In response to Mr Muchadehama’s submissions on the merits, Mr Chikumbirike for the respondents raised several procedural issues which he should have raised as preliminary issues. He in his first procedural issue contented that the applicant’s application was not made in the correct form. He submitted that it should have been in form 29 with appropriate modifications. Mr Muchadehama for the applicants in reply submitted that the applicants’ application was made in the correct form and that even if it was not in the correct form, r 229C provides that such failure shall not in itself be a ground for dismissing the application. The court can however dismiss such an application, if it has caused prejudice to the other party which can not be cured by directions for service of the application on the other party with or without an order of costs. An examination of the applicant’s application reveals that it is in form 29B when it should be in form 29 with relevant modifications as provided by the proviso to r 241 (2). The applicants have however, not suffered any prejudice. They were served with the application and they took no issue until during their counsel’s response on the merits. Even though the issue was raised no prejudice was alleged. I am satisfied that nothing turns on this as either r 229C or r 4C could be resorted to, to condone the application’s failure to strictly comply with the proviso to r 241 (2).
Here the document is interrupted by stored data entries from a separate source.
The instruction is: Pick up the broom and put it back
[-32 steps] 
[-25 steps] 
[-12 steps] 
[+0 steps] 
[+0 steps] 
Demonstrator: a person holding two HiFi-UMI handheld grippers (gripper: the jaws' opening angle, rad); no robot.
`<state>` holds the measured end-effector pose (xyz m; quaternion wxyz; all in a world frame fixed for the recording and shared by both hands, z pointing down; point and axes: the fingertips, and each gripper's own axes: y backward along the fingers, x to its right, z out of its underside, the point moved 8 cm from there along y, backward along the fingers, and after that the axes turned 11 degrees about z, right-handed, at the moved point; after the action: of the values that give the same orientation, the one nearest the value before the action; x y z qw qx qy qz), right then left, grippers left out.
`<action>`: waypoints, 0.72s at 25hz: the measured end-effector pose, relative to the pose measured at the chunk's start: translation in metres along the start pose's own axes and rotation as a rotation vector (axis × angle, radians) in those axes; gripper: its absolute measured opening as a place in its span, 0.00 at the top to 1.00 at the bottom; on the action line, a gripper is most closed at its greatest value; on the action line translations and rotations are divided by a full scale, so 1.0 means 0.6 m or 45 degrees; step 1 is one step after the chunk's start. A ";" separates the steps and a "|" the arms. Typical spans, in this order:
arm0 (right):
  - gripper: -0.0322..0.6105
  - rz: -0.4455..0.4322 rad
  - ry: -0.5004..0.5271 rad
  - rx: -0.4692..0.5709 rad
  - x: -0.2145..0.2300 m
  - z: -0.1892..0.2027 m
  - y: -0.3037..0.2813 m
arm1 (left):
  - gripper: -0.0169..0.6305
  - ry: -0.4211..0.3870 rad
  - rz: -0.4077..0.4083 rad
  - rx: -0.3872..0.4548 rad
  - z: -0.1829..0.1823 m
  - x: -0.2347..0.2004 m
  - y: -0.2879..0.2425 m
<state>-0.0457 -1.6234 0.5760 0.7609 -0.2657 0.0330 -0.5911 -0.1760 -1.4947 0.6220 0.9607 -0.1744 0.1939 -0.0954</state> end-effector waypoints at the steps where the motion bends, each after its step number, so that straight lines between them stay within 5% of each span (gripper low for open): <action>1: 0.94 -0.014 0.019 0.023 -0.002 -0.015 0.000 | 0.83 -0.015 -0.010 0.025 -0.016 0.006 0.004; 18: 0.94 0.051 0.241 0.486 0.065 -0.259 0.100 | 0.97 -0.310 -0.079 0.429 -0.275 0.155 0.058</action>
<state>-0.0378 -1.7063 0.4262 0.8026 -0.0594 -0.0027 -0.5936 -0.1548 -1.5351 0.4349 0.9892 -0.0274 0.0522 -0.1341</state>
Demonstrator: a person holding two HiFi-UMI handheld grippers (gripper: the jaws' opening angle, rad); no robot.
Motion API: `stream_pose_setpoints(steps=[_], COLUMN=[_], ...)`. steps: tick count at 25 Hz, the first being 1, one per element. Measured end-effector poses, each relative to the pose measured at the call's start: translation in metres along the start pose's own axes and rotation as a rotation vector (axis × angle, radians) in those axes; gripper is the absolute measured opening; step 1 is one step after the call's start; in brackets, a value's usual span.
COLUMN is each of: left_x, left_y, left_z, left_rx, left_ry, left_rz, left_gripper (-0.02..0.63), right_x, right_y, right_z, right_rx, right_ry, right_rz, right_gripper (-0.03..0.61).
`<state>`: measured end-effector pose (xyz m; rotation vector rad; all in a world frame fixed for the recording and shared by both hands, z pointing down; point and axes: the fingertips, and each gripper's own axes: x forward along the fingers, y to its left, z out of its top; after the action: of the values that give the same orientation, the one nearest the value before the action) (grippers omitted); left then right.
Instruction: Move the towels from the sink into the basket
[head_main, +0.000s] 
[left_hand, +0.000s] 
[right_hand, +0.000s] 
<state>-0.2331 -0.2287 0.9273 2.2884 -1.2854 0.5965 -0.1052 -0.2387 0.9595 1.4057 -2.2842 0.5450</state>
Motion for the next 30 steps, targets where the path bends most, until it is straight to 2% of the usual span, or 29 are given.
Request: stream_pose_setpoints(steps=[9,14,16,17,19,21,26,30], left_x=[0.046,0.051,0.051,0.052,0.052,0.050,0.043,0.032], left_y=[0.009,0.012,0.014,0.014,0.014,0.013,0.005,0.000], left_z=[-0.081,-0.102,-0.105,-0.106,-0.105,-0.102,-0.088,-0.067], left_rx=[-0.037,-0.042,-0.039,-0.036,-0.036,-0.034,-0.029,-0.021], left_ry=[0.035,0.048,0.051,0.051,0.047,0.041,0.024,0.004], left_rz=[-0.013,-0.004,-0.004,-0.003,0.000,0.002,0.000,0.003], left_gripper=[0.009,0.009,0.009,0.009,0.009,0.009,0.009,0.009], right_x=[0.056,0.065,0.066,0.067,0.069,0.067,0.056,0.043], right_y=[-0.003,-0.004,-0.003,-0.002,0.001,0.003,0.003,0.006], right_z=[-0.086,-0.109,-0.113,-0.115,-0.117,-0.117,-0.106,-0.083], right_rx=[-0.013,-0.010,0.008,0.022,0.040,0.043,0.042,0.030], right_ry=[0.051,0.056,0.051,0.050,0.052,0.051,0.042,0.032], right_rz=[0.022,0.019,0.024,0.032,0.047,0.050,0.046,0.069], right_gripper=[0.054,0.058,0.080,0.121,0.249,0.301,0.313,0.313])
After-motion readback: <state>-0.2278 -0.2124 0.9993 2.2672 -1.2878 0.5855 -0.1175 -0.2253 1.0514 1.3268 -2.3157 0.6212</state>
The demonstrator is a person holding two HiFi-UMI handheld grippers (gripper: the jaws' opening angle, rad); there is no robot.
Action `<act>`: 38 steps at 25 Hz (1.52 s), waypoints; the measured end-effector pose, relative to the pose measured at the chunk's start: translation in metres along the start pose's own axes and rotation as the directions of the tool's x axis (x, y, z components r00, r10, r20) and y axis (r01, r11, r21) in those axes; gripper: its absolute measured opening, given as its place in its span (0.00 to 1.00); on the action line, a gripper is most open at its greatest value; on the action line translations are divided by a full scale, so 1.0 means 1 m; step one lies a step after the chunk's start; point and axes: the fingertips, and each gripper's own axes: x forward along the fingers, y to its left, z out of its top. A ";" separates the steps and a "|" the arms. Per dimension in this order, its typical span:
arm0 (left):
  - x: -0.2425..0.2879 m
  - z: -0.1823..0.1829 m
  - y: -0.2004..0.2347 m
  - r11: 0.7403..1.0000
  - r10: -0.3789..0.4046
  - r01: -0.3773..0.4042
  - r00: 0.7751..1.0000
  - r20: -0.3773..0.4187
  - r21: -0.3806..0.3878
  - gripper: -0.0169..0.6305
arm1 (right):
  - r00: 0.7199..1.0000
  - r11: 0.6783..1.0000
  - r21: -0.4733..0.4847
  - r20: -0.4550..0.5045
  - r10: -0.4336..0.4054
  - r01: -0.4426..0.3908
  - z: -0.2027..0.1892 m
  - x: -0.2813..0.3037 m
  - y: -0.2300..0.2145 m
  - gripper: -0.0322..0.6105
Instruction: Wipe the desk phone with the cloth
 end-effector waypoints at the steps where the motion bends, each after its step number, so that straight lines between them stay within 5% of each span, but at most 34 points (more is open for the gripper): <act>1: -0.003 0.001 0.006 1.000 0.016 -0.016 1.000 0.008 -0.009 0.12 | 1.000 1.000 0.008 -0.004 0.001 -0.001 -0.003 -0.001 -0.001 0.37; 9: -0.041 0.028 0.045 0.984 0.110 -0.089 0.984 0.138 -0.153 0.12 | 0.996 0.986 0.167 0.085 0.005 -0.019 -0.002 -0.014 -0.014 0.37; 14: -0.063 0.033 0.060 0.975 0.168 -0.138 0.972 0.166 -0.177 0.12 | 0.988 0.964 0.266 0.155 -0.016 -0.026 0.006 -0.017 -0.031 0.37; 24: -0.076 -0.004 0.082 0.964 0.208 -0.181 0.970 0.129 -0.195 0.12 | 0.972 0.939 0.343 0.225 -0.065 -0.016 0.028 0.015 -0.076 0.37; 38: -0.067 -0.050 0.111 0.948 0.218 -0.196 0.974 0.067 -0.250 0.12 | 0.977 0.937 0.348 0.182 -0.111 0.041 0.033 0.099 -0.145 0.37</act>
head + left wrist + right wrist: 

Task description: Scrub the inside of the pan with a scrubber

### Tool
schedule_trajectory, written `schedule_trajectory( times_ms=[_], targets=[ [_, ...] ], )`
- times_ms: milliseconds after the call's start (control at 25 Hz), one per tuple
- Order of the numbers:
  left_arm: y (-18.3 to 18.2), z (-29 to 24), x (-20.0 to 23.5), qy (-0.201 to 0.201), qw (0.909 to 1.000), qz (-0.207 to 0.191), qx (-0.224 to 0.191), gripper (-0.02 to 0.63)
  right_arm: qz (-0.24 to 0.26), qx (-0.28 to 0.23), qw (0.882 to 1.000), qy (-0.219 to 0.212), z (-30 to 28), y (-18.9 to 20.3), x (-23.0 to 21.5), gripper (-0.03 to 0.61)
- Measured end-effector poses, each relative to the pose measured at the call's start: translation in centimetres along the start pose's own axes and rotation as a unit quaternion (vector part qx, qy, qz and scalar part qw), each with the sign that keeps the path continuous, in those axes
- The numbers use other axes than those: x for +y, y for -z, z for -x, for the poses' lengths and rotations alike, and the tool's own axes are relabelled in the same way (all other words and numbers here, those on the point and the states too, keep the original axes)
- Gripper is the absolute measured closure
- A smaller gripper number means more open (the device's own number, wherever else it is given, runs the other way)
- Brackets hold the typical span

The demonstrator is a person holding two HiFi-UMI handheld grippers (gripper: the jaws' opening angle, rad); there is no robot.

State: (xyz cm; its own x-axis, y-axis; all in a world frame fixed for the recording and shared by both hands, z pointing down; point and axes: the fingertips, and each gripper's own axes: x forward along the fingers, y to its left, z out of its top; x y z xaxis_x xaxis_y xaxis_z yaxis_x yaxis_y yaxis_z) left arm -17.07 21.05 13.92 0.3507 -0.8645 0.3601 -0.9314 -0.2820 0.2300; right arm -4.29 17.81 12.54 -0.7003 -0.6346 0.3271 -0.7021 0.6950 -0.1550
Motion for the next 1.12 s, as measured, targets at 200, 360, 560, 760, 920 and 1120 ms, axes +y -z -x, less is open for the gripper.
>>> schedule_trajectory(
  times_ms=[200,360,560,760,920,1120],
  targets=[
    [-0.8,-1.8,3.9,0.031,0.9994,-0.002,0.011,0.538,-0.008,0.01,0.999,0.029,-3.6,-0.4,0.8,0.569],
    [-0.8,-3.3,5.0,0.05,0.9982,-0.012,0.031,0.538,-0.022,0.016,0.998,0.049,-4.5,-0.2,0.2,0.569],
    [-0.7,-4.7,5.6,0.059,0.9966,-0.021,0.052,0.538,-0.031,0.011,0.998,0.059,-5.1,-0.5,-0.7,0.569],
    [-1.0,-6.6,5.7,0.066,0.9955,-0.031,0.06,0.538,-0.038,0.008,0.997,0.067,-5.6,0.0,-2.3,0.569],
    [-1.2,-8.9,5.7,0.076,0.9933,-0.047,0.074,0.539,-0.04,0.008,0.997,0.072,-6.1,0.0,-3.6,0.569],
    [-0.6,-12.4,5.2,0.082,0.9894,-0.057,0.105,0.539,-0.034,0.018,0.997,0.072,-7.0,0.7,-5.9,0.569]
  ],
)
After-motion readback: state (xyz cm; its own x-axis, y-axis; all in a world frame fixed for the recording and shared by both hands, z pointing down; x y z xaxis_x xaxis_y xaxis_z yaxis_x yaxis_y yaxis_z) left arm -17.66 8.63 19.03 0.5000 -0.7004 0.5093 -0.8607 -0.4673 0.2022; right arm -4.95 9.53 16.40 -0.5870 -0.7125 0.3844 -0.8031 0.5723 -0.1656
In his second procedural issue Mr Chikumbirike raised the issue of the applicants not having filed an answering affidavit. He submitted that, that means the applicants have accepted the respondent’s averments in the opposing affidavit. Mr Muchadehama’s response was that most of the issues had already been put in contention by the applicant’s founding affidavit deposed to by Tendai Biti. That may be so in respect of the delay and aspects related to it. It is however not correct in respect of the reason for the delay averred to in CHIWESHE J’s opposing affidavit  CHIWESHE J said the delay is due to ZEC having received complaints about miscounting and is considering the evidence for it to decide whether or not to order a recount of the presidential votes before announcing the results. The failure to file an answering affidavit disputing that fact means the fact that complains have been received is not in dispute. However the legality of the recount can still be challenged as it is a matter of law.

Mr Chikumbirike in his third procedural issue raised the issue of the second applicant not having filed any affidavit. He submitted that he should have filed a founding affidavit or at least a supporting affidavit verifying the averments made on his behalf by the first applicant’s deponent. Mr Muchadehama in response submitted that the averment by Tendai Biti that he was authorized to depose to the founding affidavit by the second applicant, is sufficient. He relied on r 227 (4) (a) which provides as follows:

 

“(4)      An affidavit filed with a written application –

 

  1. shall be made by the applicant or respondent, as the case may be, or by a person who can swear to the facts or averments set out in therein”.

 

There is no dispute that Tendai Biti is the Secretary General of the first applicant and can swear positively to issues involving the first and second applicants as regards events which took place in connection with the announcement of presidential results. The issues in this case are purely party matters and the second applicant being the first applicant’s presidential candidate is merely joined not because he has issues for which he has separate and distinct information which the first applicant’s Secretary General is not privy to. I would therefore find that nothing turns on this issue. The affidavit filed by Tendai Biti satisfies the requirements of r 227 (4).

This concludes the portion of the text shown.